Singapore Child LifeSG Credits Spending Planner 2026 — Track Your LifeSG Credits Before They Expire
Enter your total LifeSG credits, months until expiry, and planned spending across categories — planner shows your allocation breakdown and flags urgency if unspent credits are approaching their expiry date.
Enter your LifeSG credits and planned spending to track your usage
Allocation breakdown → unspent balance → expiry urgency → PDF
Singapore LifeSG Credits 2026 — Understanding This Use-It-or-Lose-It Family Support Mechanism
LifeSG Credits represent a distinct, digital family-support mechanism disbursed through the official LifeSG mobile app, generally offering broader merchant access than the more restricted CDA framework, but carrying a critical “use-it-or-lose-it” characteristic — unlike unused CDA balance, which automatically transitions into PSEA, unspent LifeSG credits typically expire entirely without any rollover mechanism. This planner helps you track your spending allocation against your total credits and remaining time, specifically flagging urgency when unspent credits are approaching their expiry date.

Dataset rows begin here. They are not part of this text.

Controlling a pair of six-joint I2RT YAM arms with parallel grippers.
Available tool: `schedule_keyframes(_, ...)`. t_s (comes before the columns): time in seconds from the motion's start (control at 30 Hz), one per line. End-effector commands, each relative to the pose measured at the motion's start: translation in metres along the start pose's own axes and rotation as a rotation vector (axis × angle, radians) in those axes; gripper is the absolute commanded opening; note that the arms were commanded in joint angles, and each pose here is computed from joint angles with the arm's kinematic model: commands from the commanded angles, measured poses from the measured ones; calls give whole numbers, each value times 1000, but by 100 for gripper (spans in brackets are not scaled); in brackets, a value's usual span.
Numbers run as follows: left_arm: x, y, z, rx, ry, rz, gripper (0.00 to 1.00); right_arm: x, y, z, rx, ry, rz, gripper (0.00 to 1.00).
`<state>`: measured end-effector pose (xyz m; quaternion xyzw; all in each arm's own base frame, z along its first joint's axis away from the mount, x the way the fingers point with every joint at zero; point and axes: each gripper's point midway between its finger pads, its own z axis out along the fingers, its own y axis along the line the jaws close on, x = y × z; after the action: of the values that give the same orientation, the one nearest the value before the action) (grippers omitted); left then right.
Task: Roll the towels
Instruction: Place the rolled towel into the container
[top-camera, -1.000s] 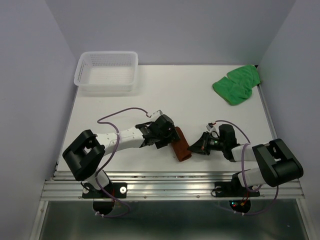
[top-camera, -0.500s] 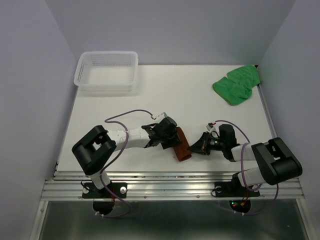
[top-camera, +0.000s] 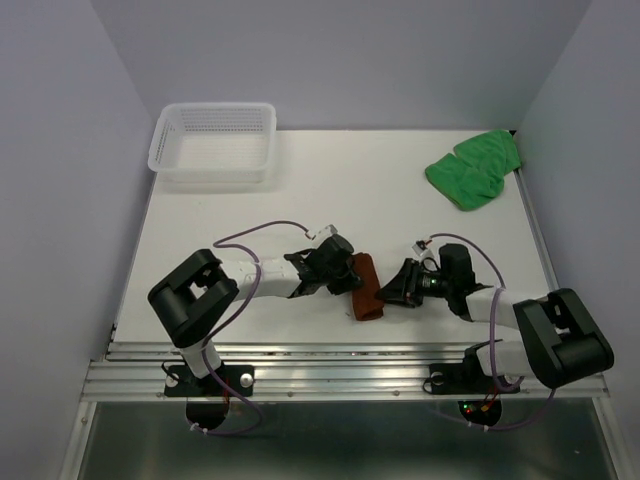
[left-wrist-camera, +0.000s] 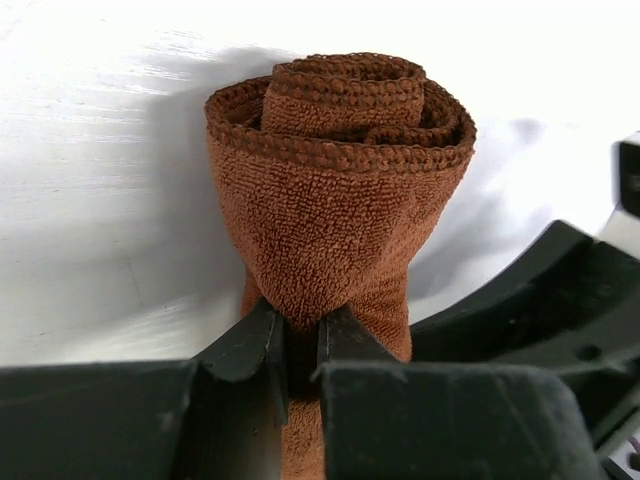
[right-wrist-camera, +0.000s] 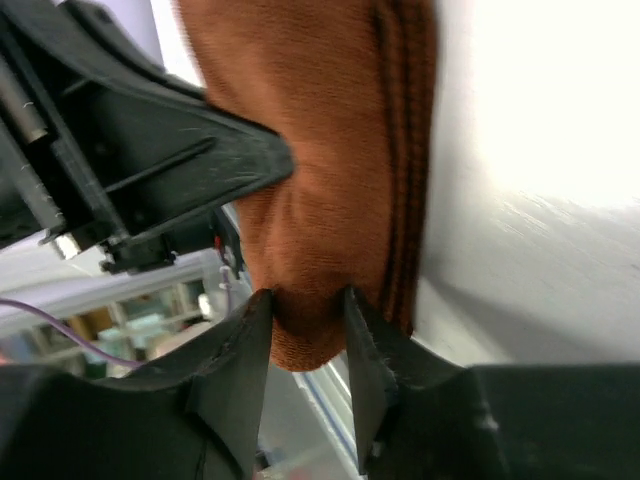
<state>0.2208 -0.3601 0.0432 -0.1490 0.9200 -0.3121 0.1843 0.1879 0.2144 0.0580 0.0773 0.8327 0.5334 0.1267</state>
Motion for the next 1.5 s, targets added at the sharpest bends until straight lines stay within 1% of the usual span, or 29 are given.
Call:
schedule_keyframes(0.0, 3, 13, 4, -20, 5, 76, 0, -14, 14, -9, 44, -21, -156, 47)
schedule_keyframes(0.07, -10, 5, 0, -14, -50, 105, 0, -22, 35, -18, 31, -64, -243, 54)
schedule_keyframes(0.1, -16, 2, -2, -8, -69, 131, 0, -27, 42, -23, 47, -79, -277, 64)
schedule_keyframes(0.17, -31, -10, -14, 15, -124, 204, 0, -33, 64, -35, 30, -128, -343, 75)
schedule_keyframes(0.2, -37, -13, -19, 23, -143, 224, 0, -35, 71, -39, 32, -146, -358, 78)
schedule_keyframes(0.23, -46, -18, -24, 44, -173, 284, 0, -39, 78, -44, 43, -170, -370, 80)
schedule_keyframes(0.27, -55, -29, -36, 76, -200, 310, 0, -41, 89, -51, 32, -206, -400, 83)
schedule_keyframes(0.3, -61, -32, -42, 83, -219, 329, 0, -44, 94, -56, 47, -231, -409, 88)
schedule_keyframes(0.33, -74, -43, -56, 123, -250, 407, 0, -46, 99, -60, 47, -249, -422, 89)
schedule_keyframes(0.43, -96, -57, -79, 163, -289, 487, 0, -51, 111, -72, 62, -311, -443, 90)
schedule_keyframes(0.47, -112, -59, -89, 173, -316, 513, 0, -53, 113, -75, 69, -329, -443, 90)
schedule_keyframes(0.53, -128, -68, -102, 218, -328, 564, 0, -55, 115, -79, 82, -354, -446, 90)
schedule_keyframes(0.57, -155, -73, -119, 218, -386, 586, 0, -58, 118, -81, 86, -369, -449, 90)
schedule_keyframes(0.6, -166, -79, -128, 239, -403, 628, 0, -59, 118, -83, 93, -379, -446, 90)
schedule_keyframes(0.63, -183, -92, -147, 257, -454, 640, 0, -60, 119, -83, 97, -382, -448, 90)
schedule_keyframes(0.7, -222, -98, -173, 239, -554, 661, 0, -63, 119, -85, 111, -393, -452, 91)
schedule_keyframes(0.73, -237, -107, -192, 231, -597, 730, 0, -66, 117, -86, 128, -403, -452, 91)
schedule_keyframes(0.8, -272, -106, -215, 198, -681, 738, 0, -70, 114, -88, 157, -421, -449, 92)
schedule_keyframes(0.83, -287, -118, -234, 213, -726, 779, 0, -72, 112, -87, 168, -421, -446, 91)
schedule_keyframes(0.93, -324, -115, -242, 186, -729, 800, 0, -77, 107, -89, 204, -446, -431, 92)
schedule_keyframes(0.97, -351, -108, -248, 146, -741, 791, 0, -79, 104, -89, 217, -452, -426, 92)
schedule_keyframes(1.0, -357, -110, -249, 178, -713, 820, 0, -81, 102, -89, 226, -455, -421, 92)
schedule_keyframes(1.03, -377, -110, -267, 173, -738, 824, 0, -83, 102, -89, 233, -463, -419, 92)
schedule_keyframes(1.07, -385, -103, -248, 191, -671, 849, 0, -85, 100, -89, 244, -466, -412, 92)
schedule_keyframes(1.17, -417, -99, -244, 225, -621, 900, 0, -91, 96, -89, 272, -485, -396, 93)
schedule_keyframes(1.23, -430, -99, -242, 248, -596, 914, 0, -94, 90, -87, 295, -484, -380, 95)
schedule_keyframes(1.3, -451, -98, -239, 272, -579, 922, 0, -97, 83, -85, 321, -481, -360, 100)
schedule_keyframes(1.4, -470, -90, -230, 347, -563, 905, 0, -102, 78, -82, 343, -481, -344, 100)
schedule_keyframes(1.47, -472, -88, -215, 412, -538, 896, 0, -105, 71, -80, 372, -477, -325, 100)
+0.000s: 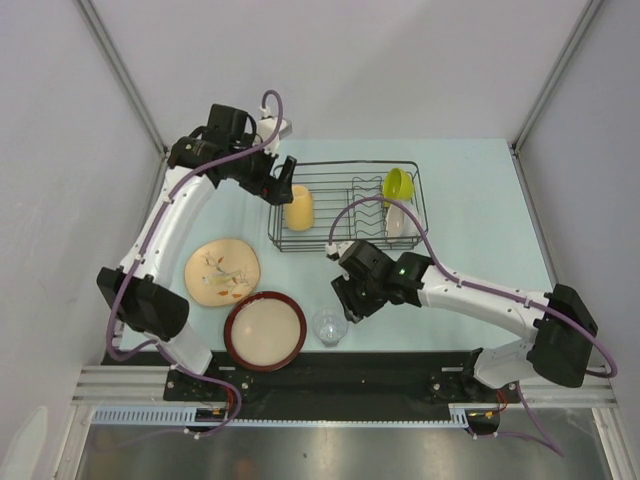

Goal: Load the mixed dishes into the dish rack

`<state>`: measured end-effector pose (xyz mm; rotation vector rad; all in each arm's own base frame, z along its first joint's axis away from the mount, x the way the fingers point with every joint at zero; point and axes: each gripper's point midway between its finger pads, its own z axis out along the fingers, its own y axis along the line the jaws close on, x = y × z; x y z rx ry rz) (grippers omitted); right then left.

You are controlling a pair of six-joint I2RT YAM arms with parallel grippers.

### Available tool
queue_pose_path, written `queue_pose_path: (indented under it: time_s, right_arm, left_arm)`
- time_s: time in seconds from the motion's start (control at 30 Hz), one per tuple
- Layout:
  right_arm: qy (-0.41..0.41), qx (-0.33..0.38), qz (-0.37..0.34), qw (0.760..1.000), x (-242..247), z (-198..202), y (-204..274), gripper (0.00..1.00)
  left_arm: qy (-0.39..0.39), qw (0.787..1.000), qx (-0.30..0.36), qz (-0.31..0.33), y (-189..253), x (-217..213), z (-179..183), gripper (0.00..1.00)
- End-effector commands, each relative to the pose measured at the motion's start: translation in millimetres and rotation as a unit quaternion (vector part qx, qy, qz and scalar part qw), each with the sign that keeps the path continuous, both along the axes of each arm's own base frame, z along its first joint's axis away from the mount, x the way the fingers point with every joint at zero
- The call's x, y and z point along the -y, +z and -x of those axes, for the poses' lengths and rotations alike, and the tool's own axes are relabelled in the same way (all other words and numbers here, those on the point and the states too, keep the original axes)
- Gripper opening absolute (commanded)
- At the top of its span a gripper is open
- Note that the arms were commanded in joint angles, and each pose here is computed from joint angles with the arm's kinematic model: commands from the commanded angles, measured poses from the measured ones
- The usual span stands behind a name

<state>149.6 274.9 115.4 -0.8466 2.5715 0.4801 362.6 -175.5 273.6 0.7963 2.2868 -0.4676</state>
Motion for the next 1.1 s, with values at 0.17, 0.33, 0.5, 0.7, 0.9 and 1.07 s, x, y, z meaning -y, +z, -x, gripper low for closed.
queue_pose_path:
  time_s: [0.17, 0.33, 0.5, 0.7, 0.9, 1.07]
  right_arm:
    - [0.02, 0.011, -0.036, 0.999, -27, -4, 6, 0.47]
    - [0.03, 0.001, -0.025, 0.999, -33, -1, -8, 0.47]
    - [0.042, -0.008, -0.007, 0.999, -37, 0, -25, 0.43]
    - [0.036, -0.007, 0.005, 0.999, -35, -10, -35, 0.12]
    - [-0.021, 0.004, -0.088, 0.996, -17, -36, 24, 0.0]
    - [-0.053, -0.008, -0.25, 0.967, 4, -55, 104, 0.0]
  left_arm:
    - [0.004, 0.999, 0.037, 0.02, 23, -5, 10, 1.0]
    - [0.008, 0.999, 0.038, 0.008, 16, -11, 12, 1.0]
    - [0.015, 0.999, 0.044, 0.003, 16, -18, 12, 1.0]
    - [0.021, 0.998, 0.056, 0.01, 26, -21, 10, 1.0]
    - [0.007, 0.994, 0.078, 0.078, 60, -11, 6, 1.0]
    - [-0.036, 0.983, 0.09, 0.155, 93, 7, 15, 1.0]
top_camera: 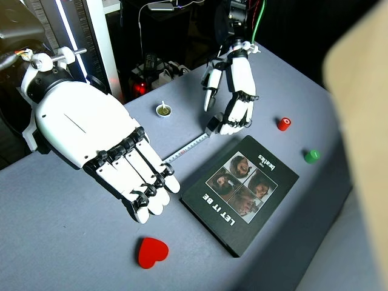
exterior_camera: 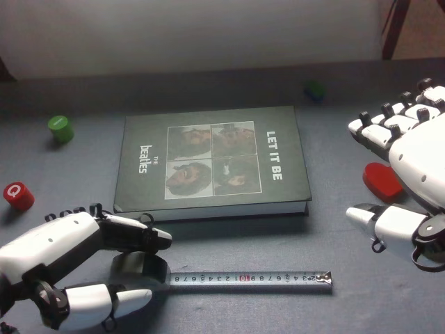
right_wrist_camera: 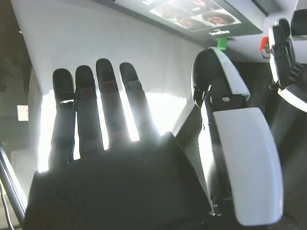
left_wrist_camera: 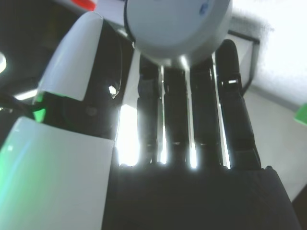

LifeSG Credits vs CDA at a Glance (Illustrative)
| Feature | LifeSG Credits | CDA |
|---|---|---|
| Expiry Handling | Use-it-or-lose-it | Rolls into PSEA at age 12 |
| Merchant Access | Broader, more retailers | More restricted, specific approved institutions |
| Platform | LifeSG mobile app | CDA account/portal |
| Disbursement Pattern | Periodic, specific initiatives | Matched contributions, ongoing |
These figures are illustrative reference points only — always verify the current, exact LifeSG credit terms, amounts, and expiry rules directly at the official LifeSG app or relevant government channels.
How This LifeSG Credits Planner Works
Enter Your Credits
Enter your total LifeSG credits received and the months remaining until they expire.
Enter Planned Spending
Enter your planned spending across each approved category.
Review the Breakdown
See your spending allocation visualised by category.
Check Your Urgency Status
See whether you’re on track, need to plan soon, or are at risk of losing unspent credits.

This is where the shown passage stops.